После такой торжественной увертюры вы ожидаете, конечно, что в дальнейшем изложении вам дадут анализ революционной борьбы русского народа с точки зрения этой его «мистической воли» (la volont'e mystique), взыскующей града путем «полета» или — что то же — «падения» вверх пятами. Но вы будете жестоко разочарованы. Во всей книге нет ни звука о революционном движении русского народа. Перед читателем проходит длинный ряд русских интеллигентов — предтеч революции, начиная от Новикова и Радищева и кончая Львом Толстым. «Души» их более или менее остроумно интерпретированы в желательном г-ну Мережковскому революционно-мистическом смысле. Но чем ближе к революции, тем труднее такая интерпретация; и как раз те идеологии, которые играли действительно крупную роль в революционном движении русского народа, совсем не подходят под мерку апокалипсической революции. И г-н Мережковский с легким сердцем проходит мимо них, но зато целый ряд страниц посвящает описанию «метафизических крайностей бунта», скрытых под маской обывательщины в душе Василия Васильевича Розанова!

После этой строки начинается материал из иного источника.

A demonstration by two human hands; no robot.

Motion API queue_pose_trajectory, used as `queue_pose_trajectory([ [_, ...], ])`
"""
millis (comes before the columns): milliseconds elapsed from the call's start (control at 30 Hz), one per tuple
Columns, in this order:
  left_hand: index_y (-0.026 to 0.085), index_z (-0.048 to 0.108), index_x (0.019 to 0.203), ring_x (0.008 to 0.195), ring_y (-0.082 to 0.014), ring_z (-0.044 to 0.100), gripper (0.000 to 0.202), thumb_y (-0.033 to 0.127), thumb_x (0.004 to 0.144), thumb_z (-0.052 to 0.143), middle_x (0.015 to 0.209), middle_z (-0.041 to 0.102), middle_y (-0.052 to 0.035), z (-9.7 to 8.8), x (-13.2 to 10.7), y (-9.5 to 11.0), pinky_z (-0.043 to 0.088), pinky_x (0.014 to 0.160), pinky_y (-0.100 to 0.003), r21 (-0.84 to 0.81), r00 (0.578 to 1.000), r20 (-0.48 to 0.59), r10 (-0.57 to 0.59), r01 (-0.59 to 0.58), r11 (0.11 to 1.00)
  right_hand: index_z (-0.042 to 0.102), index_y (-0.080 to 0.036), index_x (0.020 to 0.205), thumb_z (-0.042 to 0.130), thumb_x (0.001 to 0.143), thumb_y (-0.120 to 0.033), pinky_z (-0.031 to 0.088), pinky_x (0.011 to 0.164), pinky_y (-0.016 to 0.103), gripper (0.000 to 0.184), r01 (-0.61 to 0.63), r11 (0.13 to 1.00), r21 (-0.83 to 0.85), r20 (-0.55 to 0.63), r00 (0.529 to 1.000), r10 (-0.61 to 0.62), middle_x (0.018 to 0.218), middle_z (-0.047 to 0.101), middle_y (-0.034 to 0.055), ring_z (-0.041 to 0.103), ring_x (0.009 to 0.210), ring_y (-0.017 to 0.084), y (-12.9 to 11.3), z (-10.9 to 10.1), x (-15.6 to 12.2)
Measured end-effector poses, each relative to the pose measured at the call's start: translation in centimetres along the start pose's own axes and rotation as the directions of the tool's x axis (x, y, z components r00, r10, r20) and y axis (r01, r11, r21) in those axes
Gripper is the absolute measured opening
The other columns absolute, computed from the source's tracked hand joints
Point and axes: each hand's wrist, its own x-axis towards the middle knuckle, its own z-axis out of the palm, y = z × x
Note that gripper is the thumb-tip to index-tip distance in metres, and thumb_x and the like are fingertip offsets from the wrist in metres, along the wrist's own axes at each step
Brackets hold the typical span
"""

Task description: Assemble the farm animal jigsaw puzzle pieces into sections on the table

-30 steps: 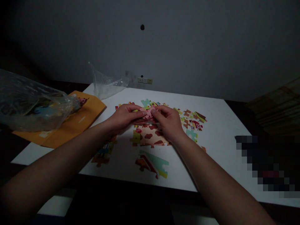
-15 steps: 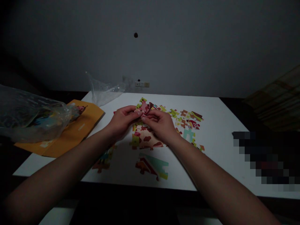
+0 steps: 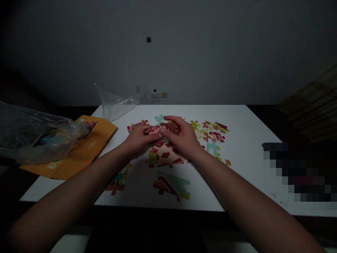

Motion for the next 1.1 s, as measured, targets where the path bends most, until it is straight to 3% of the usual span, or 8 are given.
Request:
queue_pose_trajectory([
  [167, 0.011, 0.079, 0.104, 0.076, -0.0189, 0.080, 0.044, 0.040, 0.079, 0.101, 0.089, 0.083, -0.0107, -0.3, -0.2, 0.9, 0.068, 0.075, -0.031, -0.100, 0.995, 0.093, -0.042, 0.051, 0.994, 0.086, -0.027, 0.108, 0.099, 0.080, -0.048, 0.067, 0.077, 0.039, 0.037, -0.028, 0.998, 0.062, 0.010, 1.000, 0.028, 0.099, 0.086, 0.0056, 0.079, 0.088, 0.023, 0.0, -0.2, 0.1],
  [333, 0.009, 0.078, 0.101, 0.075, -0.0226, 0.082, 0.030, 0.037, 0.091, 0.085, 0.089, 0.083, -0.0161, -0.9, -0.2, 1.0, 0.069, 0.070, -0.033, -0.188, 0.986, 0.153, -0.072, 0.101, 0.977, 0.089, -0.029, 0.116, 0.098, 0.083, -0.048, 0.063, 0.059, 0.034, 0.039, -0.111, 0.994, 0.004, 0.044, 0.993, 0.111, 0.098, 0.083, 0.0058, 0.074, 0.076, 0.020, -0.2, -0.5, -0.5],
  [533, 0.007, 0.079, 0.097, 0.070, -0.0233, 0.080, 0.041, 0.046, 0.089, 0.088, 0.079, 0.081, -0.0170, -1.4, -0.2, 0.6, 0.067, 0.067, -0.032, -0.160, 0.974, 0.221, -0.058, 0.094, 0.983, 0.088, -0.028, 0.120, 0.101, 0.079, -0.049, 0.058, 0.049, 0.031, 0.047, -0.208, 0.978, 0.031, 0.107, 0.973, 0.204, 0.086, 0.079, 0.0035, 0.072, 0.064, 0.018, -0.4, -1.0, -0.5],
  [700, 0.008, 0.079, 0.098, 0.071, -0.0220, 0.080, 0.043, 0.050, 0.091, 0.089, 0.082, 0.082, -0.0166, -1.8, -0.1, 0.3, 0.067, 0.070, -0.032, -0.175, 0.972, 0.233, -0.038, 0.080, 0.981, 0.088, -0.029, 0.121, 0.100, 0.079, -0.049, 0.055, 0.045, 0.030, 0.048, -0.252, 0.967, 0.023, 0.103, 0.963, 0.248, 0.093, 0.082, 0.0058, 0.076, 0.067, 0.021, -0.5, -1.1, -0.4],
  [967, 0.007, 0.079, 0.104, 0.074, -0.0233, 0.082, 0.029, 0.037, 0.101, 0.079, 0.087, 0.082, -0.0179, -1.9, 0.0, 0.4, 0.068, 0.073, -0.033, -0.204, 0.966, 0.241, -0.095, 0.146, 0.968, 0.088, -0.030, 0.119, 0.098, 0.081, -0.050, 0.062, 0.059, 0.037, 0.044, -0.218, 0.976, 0.018, 0.130, 0.968, 0.214, 0.102, 0.083, 0.0051, 0.074, 0.070, 0.019, -0.3, -1.1, -0.5],
  [1100, 0.006, 0.079, 0.108, 0.077, -0.0239, 0.083, 0.022, 0.026, 0.106, 0.070, 0.098, 0.084, -0.0206, -1.2, -0.3, 1.0, 0.070, 0.074, -0.035, -0.259, 0.975, 0.176, -0.133, 0.177, 0.949, 0.089, -0.029, 0.115, 0.082, 0.092, -0.073, 0.066, 0.080, 0.043, 0.050, -0.189, 0.981, 0.040, 0.092, 0.978, 0.185, 0.110, 0.086, 0.0083, 0.080, 0.097, 0.028, 0.1, -1.0, 0.0],
])
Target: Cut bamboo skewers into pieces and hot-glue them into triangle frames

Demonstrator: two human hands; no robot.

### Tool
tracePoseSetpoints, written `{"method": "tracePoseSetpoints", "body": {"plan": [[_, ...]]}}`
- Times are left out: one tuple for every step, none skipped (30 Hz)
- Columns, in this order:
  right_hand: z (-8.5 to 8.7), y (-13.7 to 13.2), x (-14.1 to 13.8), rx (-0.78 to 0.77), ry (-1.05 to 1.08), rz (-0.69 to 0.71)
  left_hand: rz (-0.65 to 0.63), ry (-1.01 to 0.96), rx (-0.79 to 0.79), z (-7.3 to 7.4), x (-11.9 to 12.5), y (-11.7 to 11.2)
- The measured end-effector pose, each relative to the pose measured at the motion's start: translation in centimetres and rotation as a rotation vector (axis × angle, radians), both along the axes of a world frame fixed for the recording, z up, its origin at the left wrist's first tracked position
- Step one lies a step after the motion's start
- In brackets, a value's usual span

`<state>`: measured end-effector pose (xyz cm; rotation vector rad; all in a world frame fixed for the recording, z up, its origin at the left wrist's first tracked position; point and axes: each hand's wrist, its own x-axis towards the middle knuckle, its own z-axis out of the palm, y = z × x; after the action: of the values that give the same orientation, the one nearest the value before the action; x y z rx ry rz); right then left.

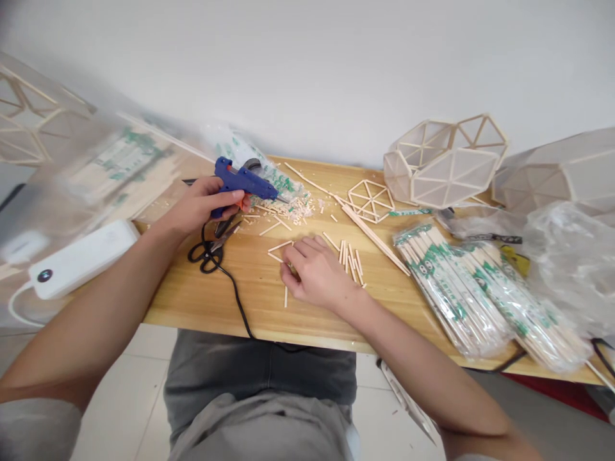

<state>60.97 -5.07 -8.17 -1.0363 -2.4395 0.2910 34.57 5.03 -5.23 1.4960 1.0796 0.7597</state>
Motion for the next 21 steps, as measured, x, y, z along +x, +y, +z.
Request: {"method": "tracePoseSetpoints", "body": {"plan": [[-0.01, -0.01, -0.01, -0.001, 0.001, 0.001, 0.0, 0.001, 0.0, 0.01, 0.0, 0.0], [-0.02, -0.03, -0.02, -0.002, 0.005, 0.001, -0.001, 0.0, 0.001, 0.02, 0.0, -0.01], [-0.02, -0.05, -0.03, -0.003, 0.01, 0.0, -0.001, 0.0, 0.001, 0.05, 0.01, -0.02], [-0.02, -0.06, -0.03, -0.006, 0.016, -0.001, 0.0, 0.002, 0.0, 0.08, 0.02, -0.04], [-0.02, -0.07, -0.02, -0.007, 0.022, -0.002, 0.0, 0.004, -0.004, 0.12, 0.04, -0.06], [-0.02, -0.08, -0.01, -0.008, 0.027, -0.003, 0.0, 0.007, -0.007, 0.17, 0.05, -0.08], [-0.02, -0.08, 0.0, -0.009, 0.03, -0.004, -0.001, 0.008, -0.008, 0.21, 0.07, -0.1], [-0.02, -0.07, 0.01, -0.009, 0.032, -0.003, -0.002, 0.009, -0.008, 0.24, 0.09, -0.12], [-0.01, -0.06, 0.02, -0.01, 0.032, -0.001, 0.0, 0.009, -0.006, 0.26, 0.1, -0.14], [0.0, -0.05, 0.02, -0.011, 0.032, 0.001, 0.002, 0.008, -0.003, 0.27, 0.11, -0.15], [0.01, -0.03, 0.01, -0.012, 0.032, 0.003, 0.004, 0.007, -0.002, 0.26, 0.11, -0.15], [0.02, -0.02, 0.0, -0.013, 0.031, 0.004, 0.005, 0.006, -0.002, 0.24, 0.1, -0.15], [0.03, -0.01, -0.02, -0.014, 0.03, 0.006, 0.004, 0.007, -0.004, 0.21, 0.09, -0.14], [0.05, 0.0, -0.04, -0.014, 0.03, 0.009, 0.003, 0.008, -0.006, 0.18, 0.06, -0.12], [0.05, 0.0, -0.05, -0.012, 0.03, 0.012, -0.001, 0.009, -0.008, 0.13, 0.03, -0.1], [0.05, 0.0, -0.06, -0.01, 0.03, 0.014, -0.003, 0.009, -0.008, 0.09, 0.0, -0.08], [0.04, -0.01, -0.06, -0.008, 0.029, 0.016, -0.003, 0.009, -0.007, 0.04, -0.03, -0.05], [0.02, -0.02, -0.05, -0.006, 0.028, 0.017, -0.003, 0.009, -0.007, 0.01, -0.06, -0.04], [0.0, -0.04, -0.04, -0.005, 0.029, 0.015, -0.003, 0.007, -0.006, -0.02, -0.07, -0.02], [-0.03, -0.05, -0.03, -0.006, 0.028, 0.014, -0.004, 0.003, -0.005, -0.02, -0.07, -0.02], [-0.05, -0.05, -0.02, -0.008, 0.028, 0.011, -0.004, 0.0, -0.006, -0.01, -0.05, -0.03]]}}
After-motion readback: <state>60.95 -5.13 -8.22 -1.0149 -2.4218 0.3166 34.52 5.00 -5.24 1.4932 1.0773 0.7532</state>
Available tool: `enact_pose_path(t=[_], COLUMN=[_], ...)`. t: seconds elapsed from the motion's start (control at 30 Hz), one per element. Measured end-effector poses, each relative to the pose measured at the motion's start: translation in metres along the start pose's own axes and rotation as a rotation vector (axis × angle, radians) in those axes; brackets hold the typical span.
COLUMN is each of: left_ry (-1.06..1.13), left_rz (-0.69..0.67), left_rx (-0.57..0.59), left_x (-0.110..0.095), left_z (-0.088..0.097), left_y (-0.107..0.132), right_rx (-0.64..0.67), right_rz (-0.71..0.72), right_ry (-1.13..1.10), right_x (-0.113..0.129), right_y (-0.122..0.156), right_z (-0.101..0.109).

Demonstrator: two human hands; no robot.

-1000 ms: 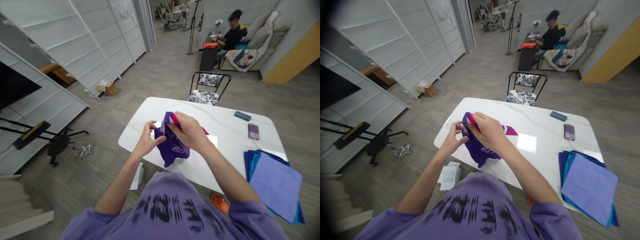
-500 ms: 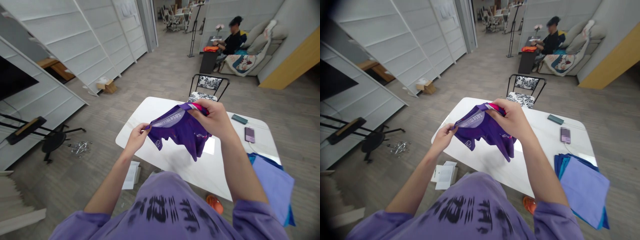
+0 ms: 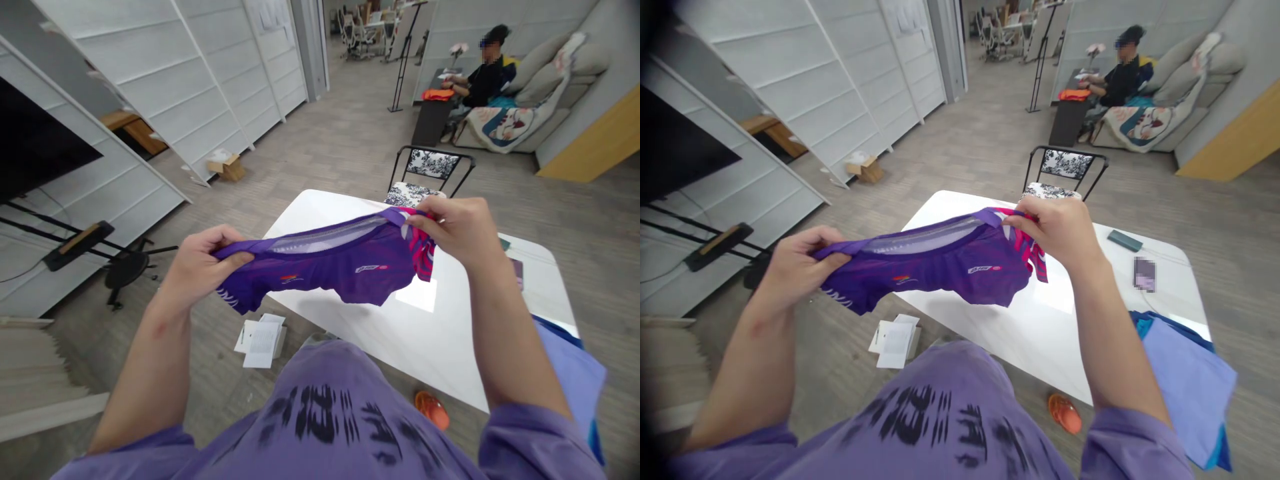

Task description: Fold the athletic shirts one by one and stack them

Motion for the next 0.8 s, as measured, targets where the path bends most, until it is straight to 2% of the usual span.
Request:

Если оставить в стороне эти одинокие светочи, раскрывающие не в действиях, а в своих индивидуальных чаяниях «мистическую первооснову русской души», то, по-видимому, эта последняя вообще решительно ни в чем не проявляется. — Среди более или менее оформленных массовых течений русской мысли и жизни только одно декадентство обратило на себя благосклонное внимание нашего мистического истолкователя революций. Правда, и декадентство далеко еще не то, что нужно: «декаденты совсем ушли из общественности в последнее одиночество, зарылись в подземную тьму и тишь, спустились в страшное „подполье“ Достоевского».[37] Но Мережковский думает, что это временное уклонение, обусловленное той «слишком дорогой ценой», которой декаденты купили «свободу искусства». В будущем они естественно перейдут от «религии искусства» к настоящей религии, к христианству 3-го Завета, а вместе с тем перед ними раскроется путь к массе народной. Тогда-то из слияния декадентской «плоти» и народного «духа», присущей декадентам европейской культуры и мистической воли русского народа, возникнет революционно-христианская общественность. Двумя анекдотами пытается г-н Мережковский доказать, что такая тяга декадентов к народу и народа к декадентам уже имеется налицо.
Первый анекдот — это «кающийся» декадент Добролюбов. После горячего увлечения «сатанизмом», «искусственными эдемами» и т. п. он «бросил все», пошел в народ и теперь странствует по деревням, «проповедуя всюду евангелие царствия Божия». Вот как рассказывает г-н Мережковский о своей встрече с опростившимся Добролюбовым:
Я пошел на кухню и увидел двух «нездешних мужичков»: один — маленький, косолапый и чрезвычайно безобразный, похожий на калмыка или татарина; другой — самый обыкновенный русский парень, в тулупе, в рукавицах и валенках, с красным от мороза, очень здоровым и спокойным лицом.
— Не узнаешь меня, брат Дмитрий?
— Не узнаю.
— Я брат твой Александр.
— Какой Александр?
— В миру меня звали Добролюбовым…
Они остались у меня обедать. Оба не ели мяса, и для них сварили молочную кашу. Иногда, во время беседы, брат Александр вдруг обращался ко мне со своей детской улыбкой.
— Прости, брат, я устал, помолчим…
Если этот эпизод и доказывает что-нибудь, то как раз противоположное тому, чего так хочется г-ну Мережковскому. Ведь никакого слияния культуры и христианской мистики не произошло. Ведь Добролюбову для его христианско-проповеднической работы в народе пришлось просто выкинуть всю культуру за ненадобностью, пришлось отречься от мира. — «В миру меня звали Добролюбовым». И этот культурный «мир» так далеко отошел теперь от Добролюбова, что, встретившись после долгой разлуки с одним из его представителей, он не знает, о чем заговорить с ним. Г-ну Мережковскому ничего не припомнилось из этой «беседы», которую они вели с Добролюбовым за обедом. Очевидно, Добролюбов и не сказал ничего значительного, ничего намекающего на тот «синтез», для демонстрации которого рассказывается самое происшествие. Но г-н Мережковский припомнил, что его гость часто прерывал беседу: «Прости, брат, я устал, помолчим». Добролюбов вежливо отклоняет разговоры, — до такой степени стало ему чуждо и неинтересно все то, что он может услышать из недр «культурного мира».